Central Park Zoo Snow Monkeys (or Japanese Macaques) enjoy their “Hot Tub”, much as they do the volcanic baths that keep them warm in their native Japan.
Fun Macaque Facts
The Japanese macaque is an intelligent species. Researchers studying this species at Koshima Island in Japan left sweet potatoes out on the beach for them to eat, then witnessed one female, named Imo (Japanese for yam or potato), washing the food off with river water rather than brushing it off as the others were doing, and later even dipping her clean food into salty sea water. After a while, others started to copy her behavior. This trait was then passed on from generation to generation, until eventually all except the oldest members of the troop were washing their food and even seasoning it in the sea. She was similarly the first observed balling up wheat with air pockets, throwing it into the water, and waiting for it to float back up before picking it up and eating it free from soil. An altered account of this incident is the basis for the “hundredth monkey” effect.
The hundredth monkey effect is a purported phenomenon in which a new behavior or idea is said to spread rapidly by unexplained means from one group to all related groups once a critical number of members of one group exhibit the new behavior or acknowledge the new idea. The behavior is said to propagate even to groups which are physically separated and have no apparent means of communicating with each other.

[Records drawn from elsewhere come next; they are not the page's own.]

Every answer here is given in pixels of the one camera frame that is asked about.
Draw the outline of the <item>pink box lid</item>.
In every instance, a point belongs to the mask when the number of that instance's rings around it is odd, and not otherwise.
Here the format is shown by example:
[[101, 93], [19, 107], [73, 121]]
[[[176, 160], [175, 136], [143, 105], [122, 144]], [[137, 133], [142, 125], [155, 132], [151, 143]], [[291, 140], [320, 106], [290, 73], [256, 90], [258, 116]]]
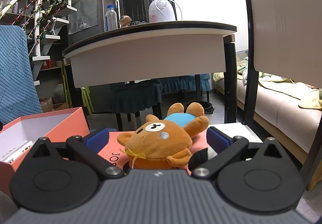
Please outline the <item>pink box lid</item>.
[[[114, 166], [128, 171], [128, 156], [123, 152], [124, 146], [121, 146], [117, 142], [117, 137], [120, 133], [121, 132], [110, 132], [109, 141], [107, 145], [98, 153], [98, 155], [104, 158], [105, 160], [109, 161], [109, 163], [112, 163]], [[192, 154], [199, 150], [209, 147], [206, 140], [206, 130], [194, 137], [192, 141], [193, 144], [190, 147], [190, 151]]]

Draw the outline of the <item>brown teddy bear plush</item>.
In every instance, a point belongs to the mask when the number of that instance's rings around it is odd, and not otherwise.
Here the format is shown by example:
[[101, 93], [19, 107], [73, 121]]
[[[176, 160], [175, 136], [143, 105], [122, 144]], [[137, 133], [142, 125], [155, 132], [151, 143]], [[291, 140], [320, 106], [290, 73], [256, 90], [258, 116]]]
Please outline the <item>brown teddy bear plush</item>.
[[164, 119], [146, 116], [146, 123], [135, 132], [122, 132], [118, 143], [124, 147], [129, 166], [135, 169], [173, 169], [185, 167], [192, 153], [193, 139], [205, 131], [209, 119], [200, 103], [187, 108], [174, 103]]

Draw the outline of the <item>white tissue pack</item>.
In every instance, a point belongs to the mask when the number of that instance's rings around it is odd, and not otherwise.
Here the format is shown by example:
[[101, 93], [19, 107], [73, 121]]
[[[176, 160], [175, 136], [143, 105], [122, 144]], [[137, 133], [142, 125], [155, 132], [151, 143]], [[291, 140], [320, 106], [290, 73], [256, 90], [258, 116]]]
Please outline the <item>white tissue pack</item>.
[[1, 162], [12, 163], [22, 154], [26, 153], [34, 144], [34, 141], [25, 141], [18, 147], [12, 148], [1, 156]]

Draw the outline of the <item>black white plush toy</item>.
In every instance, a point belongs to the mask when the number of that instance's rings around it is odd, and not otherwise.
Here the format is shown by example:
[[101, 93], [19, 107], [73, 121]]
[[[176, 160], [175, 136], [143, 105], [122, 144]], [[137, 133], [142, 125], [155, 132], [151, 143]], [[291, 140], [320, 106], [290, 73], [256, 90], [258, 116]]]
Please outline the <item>black white plush toy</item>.
[[217, 153], [211, 148], [205, 148], [195, 152], [189, 160], [188, 169], [192, 172], [203, 163], [217, 156]]

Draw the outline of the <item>pink box base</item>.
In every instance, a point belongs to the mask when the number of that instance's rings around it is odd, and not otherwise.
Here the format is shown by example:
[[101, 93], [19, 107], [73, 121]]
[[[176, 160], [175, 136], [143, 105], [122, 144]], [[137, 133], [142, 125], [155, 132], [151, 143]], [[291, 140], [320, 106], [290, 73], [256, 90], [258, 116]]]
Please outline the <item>pink box base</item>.
[[[6, 124], [1, 131], [1, 156], [25, 141], [48, 137], [52, 142], [63, 142], [73, 135], [90, 133], [83, 110], [63, 109], [19, 117]], [[1, 191], [10, 195], [9, 183], [28, 151], [12, 163], [1, 162]]]

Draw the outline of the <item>black round bin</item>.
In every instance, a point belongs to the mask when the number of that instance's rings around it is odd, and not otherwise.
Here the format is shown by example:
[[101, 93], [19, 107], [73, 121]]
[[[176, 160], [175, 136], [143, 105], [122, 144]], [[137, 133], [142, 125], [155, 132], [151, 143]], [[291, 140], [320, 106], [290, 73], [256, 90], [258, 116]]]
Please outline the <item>black round bin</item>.
[[[184, 103], [184, 107], [185, 107], [185, 111], [187, 109], [187, 107], [191, 104], [192, 102], [186, 102]], [[207, 102], [207, 101], [198, 101], [198, 103], [204, 108], [204, 113], [205, 114], [213, 114], [214, 112], [214, 107], [212, 105], [212, 103]]]

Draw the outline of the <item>green stacked stools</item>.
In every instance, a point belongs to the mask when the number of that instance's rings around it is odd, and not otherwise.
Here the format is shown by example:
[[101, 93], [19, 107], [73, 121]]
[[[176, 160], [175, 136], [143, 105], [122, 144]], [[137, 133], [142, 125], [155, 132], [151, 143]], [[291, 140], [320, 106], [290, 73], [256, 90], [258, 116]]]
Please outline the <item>green stacked stools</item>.
[[70, 108], [81, 107], [85, 116], [94, 112], [88, 87], [76, 88], [73, 80], [71, 64], [61, 67], [64, 93]]

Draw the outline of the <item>beige sofa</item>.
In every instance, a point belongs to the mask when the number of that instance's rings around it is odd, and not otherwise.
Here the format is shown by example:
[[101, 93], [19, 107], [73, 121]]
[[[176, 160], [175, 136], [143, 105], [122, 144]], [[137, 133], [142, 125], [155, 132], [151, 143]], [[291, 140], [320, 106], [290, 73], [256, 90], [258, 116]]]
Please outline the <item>beige sofa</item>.
[[[237, 75], [237, 106], [244, 110], [246, 85]], [[273, 83], [277, 86], [294, 86], [300, 94], [308, 93], [310, 88], [303, 83]], [[318, 130], [321, 111], [303, 109], [300, 100], [282, 92], [266, 89], [258, 85], [254, 112], [256, 121], [263, 129], [275, 137], [303, 165]], [[321, 163], [308, 183], [308, 191], [321, 181]]]

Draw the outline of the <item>blue fabric chair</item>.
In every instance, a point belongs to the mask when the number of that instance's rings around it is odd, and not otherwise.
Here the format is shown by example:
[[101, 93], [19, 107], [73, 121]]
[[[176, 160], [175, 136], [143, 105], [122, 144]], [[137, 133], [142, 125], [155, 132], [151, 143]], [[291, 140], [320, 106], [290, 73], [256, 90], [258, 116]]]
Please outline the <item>blue fabric chair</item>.
[[29, 63], [26, 34], [15, 25], [1, 26], [1, 123], [42, 113]]

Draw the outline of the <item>white black-edged table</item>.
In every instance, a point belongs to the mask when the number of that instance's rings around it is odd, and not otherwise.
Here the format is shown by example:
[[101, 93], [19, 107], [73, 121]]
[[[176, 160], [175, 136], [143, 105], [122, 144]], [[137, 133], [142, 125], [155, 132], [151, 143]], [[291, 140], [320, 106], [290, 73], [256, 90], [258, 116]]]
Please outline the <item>white black-edged table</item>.
[[62, 55], [74, 85], [96, 86], [142, 79], [224, 73], [226, 123], [236, 122], [236, 26], [198, 21], [134, 25], [79, 41]]

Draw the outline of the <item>clear water bottle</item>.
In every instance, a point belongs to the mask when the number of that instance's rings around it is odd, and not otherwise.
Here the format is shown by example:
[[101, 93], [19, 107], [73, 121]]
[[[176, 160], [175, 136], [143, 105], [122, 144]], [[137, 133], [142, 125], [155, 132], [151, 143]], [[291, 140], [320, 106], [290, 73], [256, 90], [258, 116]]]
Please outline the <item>clear water bottle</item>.
[[112, 31], [112, 30], [118, 29], [117, 12], [115, 11], [113, 5], [107, 6], [107, 11], [105, 14], [105, 24], [106, 24], [106, 31]]

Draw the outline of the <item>small brown figurine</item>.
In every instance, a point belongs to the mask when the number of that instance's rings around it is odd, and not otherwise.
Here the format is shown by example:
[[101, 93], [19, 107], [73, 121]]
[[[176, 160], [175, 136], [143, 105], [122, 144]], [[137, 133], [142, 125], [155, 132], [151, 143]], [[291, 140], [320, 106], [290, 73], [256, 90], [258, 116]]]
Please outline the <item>small brown figurine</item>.
[[128, 15], [123, 15], [118, 22], [121, 28], [125, 28], [131, 24], [132, 19]]

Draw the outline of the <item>white humidifier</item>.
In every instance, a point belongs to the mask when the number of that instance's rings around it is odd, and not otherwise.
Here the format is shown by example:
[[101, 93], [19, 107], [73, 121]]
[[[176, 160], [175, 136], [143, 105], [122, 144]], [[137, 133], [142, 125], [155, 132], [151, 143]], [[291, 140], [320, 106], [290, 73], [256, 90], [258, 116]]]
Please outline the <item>white humidifier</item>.
[[149, 23], [177, 21], [172, 2], [179, 8], [183, 19], [182, 10], [174, 0], [154, 0], [149, 6]]

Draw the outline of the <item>beige black-framed chair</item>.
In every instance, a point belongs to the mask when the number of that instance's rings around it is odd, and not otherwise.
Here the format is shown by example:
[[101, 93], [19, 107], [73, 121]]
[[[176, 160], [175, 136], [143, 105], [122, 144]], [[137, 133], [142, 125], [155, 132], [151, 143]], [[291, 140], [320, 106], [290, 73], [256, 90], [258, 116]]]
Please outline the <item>beige black-framed chair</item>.
[[[254, 122], [258, 85], [300, 100], [299, 107], [321, 111], [321, 0], [246, 0], [248, 74], [244, 124]], [[303, 83], [294, 86], [273, 83]], [[321, 119], [301, 168], [306, 187], [321, 163]]]

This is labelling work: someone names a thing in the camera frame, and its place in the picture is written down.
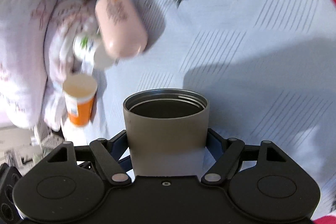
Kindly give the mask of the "taupe grey metal cup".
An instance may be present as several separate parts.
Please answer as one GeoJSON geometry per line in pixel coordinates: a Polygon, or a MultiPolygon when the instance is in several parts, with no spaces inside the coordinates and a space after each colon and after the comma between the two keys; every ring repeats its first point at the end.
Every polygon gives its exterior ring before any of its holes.
{"type": "Polygon", "coordinates": [[[200,176],[210,103],[183,89],[152,89],[123,102],[136,176],[200,176]]]}

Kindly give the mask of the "orange white paper cup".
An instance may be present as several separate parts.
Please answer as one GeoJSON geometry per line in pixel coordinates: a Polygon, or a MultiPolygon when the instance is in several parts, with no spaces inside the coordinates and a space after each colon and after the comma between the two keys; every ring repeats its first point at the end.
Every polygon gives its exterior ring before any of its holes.
{"type": "Polygon", "coordinates": [[[97,92],[97,81],[89,75],[69,75],[63,83],[63,94],[70,122],[77,127],[90,122],[93,101],[97,92]]]}

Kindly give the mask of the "white green-print paper cup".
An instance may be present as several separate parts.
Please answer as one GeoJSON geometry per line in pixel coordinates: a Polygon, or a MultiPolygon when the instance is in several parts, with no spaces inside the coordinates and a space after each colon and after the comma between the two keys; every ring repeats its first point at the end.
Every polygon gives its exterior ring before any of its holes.
{"type": "Polygon", "coordinates": [[[100,70],[107,69],[114,64],[114,60],[105,50],[100,35],[81,33],[73,41],[73,54],[79,61],[100,70]]]}

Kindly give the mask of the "pink tumbler cup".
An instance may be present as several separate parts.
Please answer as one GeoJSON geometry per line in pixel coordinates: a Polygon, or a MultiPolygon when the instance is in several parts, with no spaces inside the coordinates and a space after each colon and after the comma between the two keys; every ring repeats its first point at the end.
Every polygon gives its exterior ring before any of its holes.
{"type": "Polygon", "coordinates": [[[109,56],[127,59],[147,46],[147,32],[132,0],[97,0],[96,18],[109,56]]]}

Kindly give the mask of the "light blue patterned cloth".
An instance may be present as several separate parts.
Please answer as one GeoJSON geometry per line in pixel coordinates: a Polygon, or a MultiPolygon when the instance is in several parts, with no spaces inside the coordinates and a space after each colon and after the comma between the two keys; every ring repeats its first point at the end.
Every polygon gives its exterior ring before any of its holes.
{"type": "Polygon", "coordinates": [[[316,218],[335,211],[334,1],[133,2],[149,42],[106,71],[104,136],[125,127],[129,95],[192,90],[209,100],[217,133],[248,144],[271,140],[316,180],[316,218]]]}

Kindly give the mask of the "pink heart lower pillow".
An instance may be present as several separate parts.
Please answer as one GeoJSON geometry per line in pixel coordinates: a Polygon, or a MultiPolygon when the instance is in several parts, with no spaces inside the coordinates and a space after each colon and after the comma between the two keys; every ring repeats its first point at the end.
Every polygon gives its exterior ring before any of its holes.
{"type": "Polygon", "coordinates": [[[62,84],[74,65],[77,34],[94,32],[95,0],[1,0],[1,109],[30,129],[58,130],[66,107],[62,84]]]}

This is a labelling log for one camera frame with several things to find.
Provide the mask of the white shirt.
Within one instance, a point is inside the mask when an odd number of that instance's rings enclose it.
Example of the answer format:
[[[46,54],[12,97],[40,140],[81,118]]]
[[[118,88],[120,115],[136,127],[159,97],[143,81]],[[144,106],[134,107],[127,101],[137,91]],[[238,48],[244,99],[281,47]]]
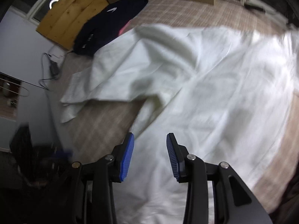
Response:
[[[114,190],[118,222],[181,223],[187,186],[172,175],[167,134],[206,162],[227,161],[253,188],[280,147],[297,67],[297,31],[140,26],[72,76],[61,120],[89,100],[144,99],[128,176]]]

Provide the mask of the pink plaid bed sheet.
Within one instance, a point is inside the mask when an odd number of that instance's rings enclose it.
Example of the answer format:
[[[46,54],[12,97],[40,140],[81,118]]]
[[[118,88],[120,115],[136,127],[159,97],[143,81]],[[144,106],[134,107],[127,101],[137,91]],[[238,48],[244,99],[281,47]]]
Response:
[[[182,27],[228,26],[262,34],[284,32],[268,16],[251,12],[235,0],[217,0],[214,6],[184,0],[149,0],[129,28],[152,23]],[[65,124],[60,122],[60,113],[54,112],[53,118],[61,142],[70,143],[78,153],[78,160],[87,163],[107,154],[126,135],[140,107],[140,102],[91,101],[75,119]],[[274,211],[282,201],[297,164],[298,95],[295,95],[280,149],[253,190],[268,212]]]

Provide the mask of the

The macaque has other unusual behaviors, including bathing together in hot springs and rolling snowballs for fun. Also, in recent studies, the Japanese macaque has been found to develop different accents, like humans. Macaques in areas separated by only a few hundred miles can have very different pitches in their calls, their form of communication. The Japanese macaque has been involved in many studies concerning neuroscience and also is used in drug testing.